Inundated with e-mails from firms

PUBLISHED : Tuesday, 16 April, 2013, 12:00am
UPDATED : Tuesday, 16 April, 2013, 3:27am

Can a representative of our regulators please respond to my query - what were they thinking when they amended the Personal Data (Privacy) Ordinance in Hong Kong?

Recently I have been inundated with e-mails and snail mails from all sorts of organisations informing me that effective April 1, they can use my personal data for direct marketing purposes, and also share them with their "partners, associated companies, agents and affiliates" for the same purpose.

Yes, I have a right to opt out, but why is the onus on me? Why should I have to spend so much time and effort doing this when I have not been expressly told from the outset that I will be subjected to this violation of my privacy?

If organisations want to use my data, why don't they do the work and come to me for proper consent (that is, an opt-in, as opposed to an opt-out approach)?

What considerations are they paying me for the use of my information?

Many don't make the opt-out procedure easy either.

Most don't provide an e-mail address and the telephone number provided takes you through an automated answering service with an extensive menu, with no clear direction for this opt-out path.
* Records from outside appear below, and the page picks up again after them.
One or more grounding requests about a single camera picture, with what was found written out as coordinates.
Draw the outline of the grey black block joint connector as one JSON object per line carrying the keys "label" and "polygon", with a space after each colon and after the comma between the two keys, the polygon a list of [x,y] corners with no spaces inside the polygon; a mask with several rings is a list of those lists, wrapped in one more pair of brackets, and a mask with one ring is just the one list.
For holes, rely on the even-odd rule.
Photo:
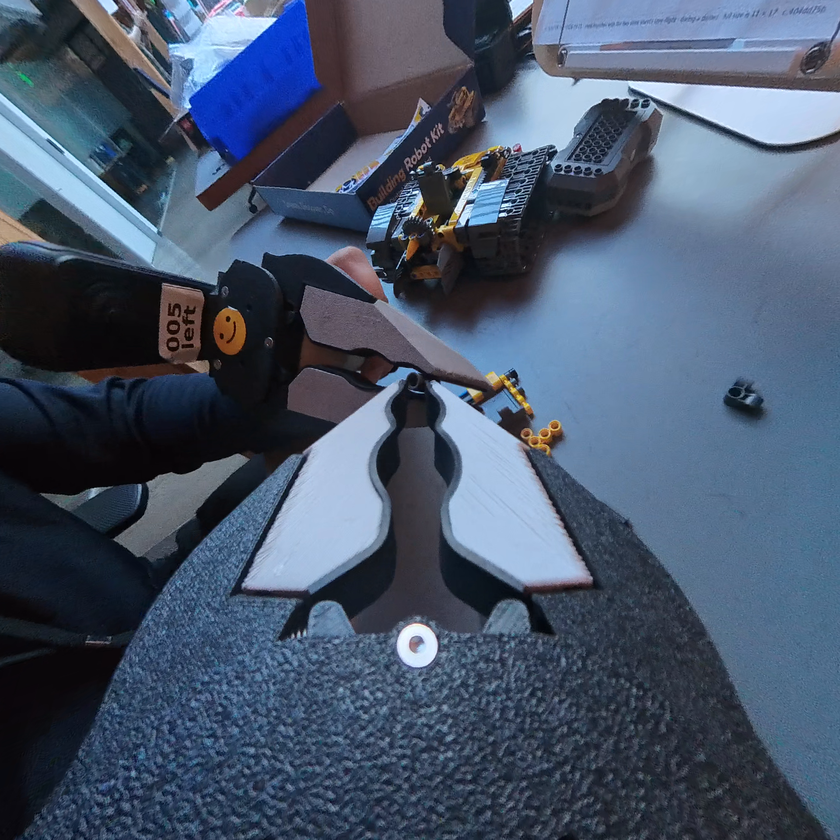
{"label": "grey black block joint connector", "polygon": [[760,416],[764,410],[763,395],[753,381],[744,378],[729,386],[722,401],[725,406],[751,416]]}

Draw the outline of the person's dark clothed body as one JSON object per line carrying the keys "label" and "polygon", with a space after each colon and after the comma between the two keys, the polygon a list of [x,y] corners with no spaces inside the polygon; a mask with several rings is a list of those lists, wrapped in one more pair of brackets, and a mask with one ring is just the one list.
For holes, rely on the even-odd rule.
{"label": "person's dark clothed body", "polygon": [[88,735],[120,638],[183,559],[138,557],[6,476],[1,503],[1,832],[14,838]]}

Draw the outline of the black yellow toy block vehicle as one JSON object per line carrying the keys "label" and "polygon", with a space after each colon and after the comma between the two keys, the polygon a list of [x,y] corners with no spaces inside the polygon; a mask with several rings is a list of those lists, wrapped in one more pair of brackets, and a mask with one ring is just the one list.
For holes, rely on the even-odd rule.
{"label": "black yellow toy block vehicle", "polygon": [[366,237],[373,268],[396,295],[435,280],[450,292],[469,276],[513,277],[531,267],[542,236],[543,172],[557,152],[493,146],[452,166],[411,171]]}

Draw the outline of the dark grey studded block shell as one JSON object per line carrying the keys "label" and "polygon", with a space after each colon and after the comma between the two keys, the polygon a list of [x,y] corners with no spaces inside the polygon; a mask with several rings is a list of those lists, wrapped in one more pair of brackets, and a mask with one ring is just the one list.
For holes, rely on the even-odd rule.
{"label": "dark grey studded block shell", "polygon": [[593,217],[614,207],[630,174],[655,147],[662,113],[649,98],[603,99],[542,172],[547,217]]}

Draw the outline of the black device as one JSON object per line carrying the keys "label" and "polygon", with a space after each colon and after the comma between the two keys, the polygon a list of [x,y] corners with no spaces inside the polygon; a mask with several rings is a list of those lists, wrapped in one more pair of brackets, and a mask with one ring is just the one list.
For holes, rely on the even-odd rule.
{"label": "black device", "polygon": [[483,97],[503,89],[517,61],[509,1],[443,1],[444,31],[472,60]]}

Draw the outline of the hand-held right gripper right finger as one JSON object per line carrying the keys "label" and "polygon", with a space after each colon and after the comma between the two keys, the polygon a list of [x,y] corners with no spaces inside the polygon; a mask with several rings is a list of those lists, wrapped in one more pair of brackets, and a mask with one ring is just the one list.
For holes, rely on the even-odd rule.
{"label": "hand-held right gripper right finger", "polygon": [[592,587],[526,445],[443,385],[426,390],[447,545],[522,594]]}

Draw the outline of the yellow angled block beam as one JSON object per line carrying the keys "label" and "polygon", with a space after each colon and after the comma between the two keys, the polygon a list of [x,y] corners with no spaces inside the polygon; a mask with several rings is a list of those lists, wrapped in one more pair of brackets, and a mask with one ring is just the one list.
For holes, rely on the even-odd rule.
{"label": "yellow angled block beam", "polygon": [[554,419],[547,426],[541,429],[525,427],[519,433],[521,441],[531,449],[551,456],[552,446],[559,443],[564,436],[563,426],[560,421]]}

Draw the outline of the white plastic bag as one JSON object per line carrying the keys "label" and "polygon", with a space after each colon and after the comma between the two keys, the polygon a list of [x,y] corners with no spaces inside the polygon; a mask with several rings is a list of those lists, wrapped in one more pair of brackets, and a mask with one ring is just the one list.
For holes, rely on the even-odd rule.
{"label": "white plastic bag", "polygon": [[208,18],[189,42],[169,45],[171,99],[176,107],[188,110],[191,96],[275,22],[275,17],[220,14]]}

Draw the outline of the black office chair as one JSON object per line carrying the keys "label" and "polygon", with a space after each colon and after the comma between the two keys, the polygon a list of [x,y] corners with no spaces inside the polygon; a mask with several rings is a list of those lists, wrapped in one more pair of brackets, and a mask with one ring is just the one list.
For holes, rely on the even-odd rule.
{"label": "black office chair", "polygon": [[115,539],[142,519],[149,495],[145,483],[113,486],[82,502],[74,513],[100,534]]}

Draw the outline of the dark blue kit box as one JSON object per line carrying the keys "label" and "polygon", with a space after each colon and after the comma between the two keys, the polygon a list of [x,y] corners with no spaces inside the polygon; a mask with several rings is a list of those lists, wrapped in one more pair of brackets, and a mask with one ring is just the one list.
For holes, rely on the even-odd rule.
{"label": "dark blue kit box", "polygon": [[354,193],[338,194],[335,187],[406,128],[360,137],[326,93],[322,87],[236,164],[227,164],[215,150],[201,154],[198,201],[213,210],[250,185],[279,216],[365,233],[375,211],[396,199],[410,172],[428,161],[444,164],[485,114],[472,65],[367,181]]}

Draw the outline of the person's left hand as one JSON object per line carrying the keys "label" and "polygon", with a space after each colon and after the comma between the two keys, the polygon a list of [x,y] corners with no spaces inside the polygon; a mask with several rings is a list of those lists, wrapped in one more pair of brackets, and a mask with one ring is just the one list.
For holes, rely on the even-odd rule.
{"label": "person's left hand", "polygon": [[[376,300],[388,302],[379,277],[361,249],[353,246],[340,248],[325,261],[347,274]],[[372,383],[379,382],[392,371],[393,365],[378,355],[366,357],[360,367],[360,374]]]}

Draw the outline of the colourful kit leaflet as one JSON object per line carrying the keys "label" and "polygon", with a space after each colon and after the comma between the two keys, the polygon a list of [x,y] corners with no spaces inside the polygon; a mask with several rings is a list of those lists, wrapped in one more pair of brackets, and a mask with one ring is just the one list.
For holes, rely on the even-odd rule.
{"label": "colourful kit leaflet", "polygon": [[394,140],[385,148],[383,153],[380,154],[375,160],[373,160],[368,165],[360,168],[348,180],[343,182],[341,185],[335,187],[334,191],[338,194],[355,193],[355,191],[365,181],[367,181],[373,175],[373,173],[392,155],[392,153],[397,149],[397,147],[399,147],[399,145],[413,133],[413,131],[419,125],[419,123],[430,112],[431,108],[432,107],[425,99],[419,98],[416,102],[416,108],[412,120],[408,123],[405,131],[399,136],[395,137]]}

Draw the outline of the grey desk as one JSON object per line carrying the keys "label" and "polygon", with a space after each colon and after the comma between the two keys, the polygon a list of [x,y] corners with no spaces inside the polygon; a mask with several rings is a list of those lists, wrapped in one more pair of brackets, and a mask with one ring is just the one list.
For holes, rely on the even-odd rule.
{"label": "grey desk", "polygon": [[[550,225],[526,276],[393,303],[561,420],[555,458],[667,566],[837,838],[838,140],[665,111],[621,202]],[[723,404],[740,378],[760,416]]]}

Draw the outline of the instruction sheet on stand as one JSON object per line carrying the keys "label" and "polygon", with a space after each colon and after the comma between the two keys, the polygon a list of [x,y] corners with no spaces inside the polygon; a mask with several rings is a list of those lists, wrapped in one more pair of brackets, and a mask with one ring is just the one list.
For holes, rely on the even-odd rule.
{"label": "instruction sheet on stand", "polygon": [[839,133],[839,16],[835,34],[791,40],[677,40],[533,47],[553,77],[625,81],[650,98],[769,149],[792,149]]}

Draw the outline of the blue storage bin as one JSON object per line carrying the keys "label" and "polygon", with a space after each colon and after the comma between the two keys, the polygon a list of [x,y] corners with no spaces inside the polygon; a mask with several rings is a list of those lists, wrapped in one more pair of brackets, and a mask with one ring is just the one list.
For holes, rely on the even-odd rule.
{"label": "blue storage bin", "polygon": [[321,88],[305,2],[288,2],[274,18],[190,99],[197,128],[229,165],[242,161]]}

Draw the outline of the small black yellow block assembly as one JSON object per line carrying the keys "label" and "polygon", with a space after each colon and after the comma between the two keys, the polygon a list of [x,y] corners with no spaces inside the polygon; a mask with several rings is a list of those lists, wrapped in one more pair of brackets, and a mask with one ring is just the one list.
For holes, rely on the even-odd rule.
{"label": "small black yellow block assembly", "polygon": [[521,387],[518,372],[514,369],[502,374],[490,371],[485,377],[489,391],[467,388],[459,398],[516,437],[523,429],[532,428],[534,411]]}

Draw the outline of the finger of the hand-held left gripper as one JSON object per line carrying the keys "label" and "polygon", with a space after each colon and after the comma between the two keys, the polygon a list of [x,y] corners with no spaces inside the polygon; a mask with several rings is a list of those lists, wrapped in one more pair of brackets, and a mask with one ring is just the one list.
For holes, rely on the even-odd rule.
{"label": "finger of the hand-held left gripper", "polygon": [[356,371],[306,366],[287,389],[287,408],[307,418],[310,435],[324,435],[385,388]]}
{"label": "finger of the hand-held left gripper", "polygon": [[376,354],[429,379],[490,390],[487,378],[467,358],[384,301],[305,287],[301,319],[315,344],[356,356]]}

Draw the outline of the printed instruction sheet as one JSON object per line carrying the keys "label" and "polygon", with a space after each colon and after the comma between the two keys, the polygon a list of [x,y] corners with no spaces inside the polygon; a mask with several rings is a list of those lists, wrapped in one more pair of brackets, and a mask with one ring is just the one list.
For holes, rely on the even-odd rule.
{"label": "printed instruction sheet", "polygon": [[677,40],[830,39],[838,1],[543,2],[539,45],[593,46]]}

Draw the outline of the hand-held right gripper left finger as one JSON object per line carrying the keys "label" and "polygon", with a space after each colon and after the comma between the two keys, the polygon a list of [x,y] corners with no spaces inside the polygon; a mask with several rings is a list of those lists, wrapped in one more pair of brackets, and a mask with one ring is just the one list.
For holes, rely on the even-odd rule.
{"label": "hand-held right gripper left finger", "polygon": [[377,461],[396,442],[393,404],[405,390],[388,385],[306,451],[243,592],[315,595],[383,545],[392,504]]}

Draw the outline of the person's left forearm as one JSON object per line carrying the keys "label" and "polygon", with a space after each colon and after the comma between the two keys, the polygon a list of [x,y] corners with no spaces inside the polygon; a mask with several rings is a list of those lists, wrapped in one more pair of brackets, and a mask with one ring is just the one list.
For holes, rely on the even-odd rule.
{"label": "person's left forearm", "polygon": [[206,374],[79,387],[2,379],[2,501],[186,474],[328,428],[274,406],[246,410]]}
It is aggravating and exhausting, to say the least.

Obviously, they're making this difficult and unfriendly so we won't bother opting out.

Take the communication from my mobile phone provider. In a six-page legal document, where the opt-out information is at the bottom of page five, I found out how extensively they can now use my information, including disclosing/transferring same to their contractors and affiliated companies overseas.

I'm told that this is subject to my "consent", by which they mean if I don't opt out, then "consent" is deemed to have been given.

That is certainly not my intention and I strongly object to have this onus unilaterally placed on me.

Why are our brilliant regulators subjecting us to such time wastage?

I am all for business and free enterprise but this is too high a price to pay and I don't believe they have a right to make this decision on my behalf.

Individuals should have a right to opt in if they wish to have their personal information passed around, or do not mind organisations profiting by sharing it. For those of us who do value our privacy, please leave us alone.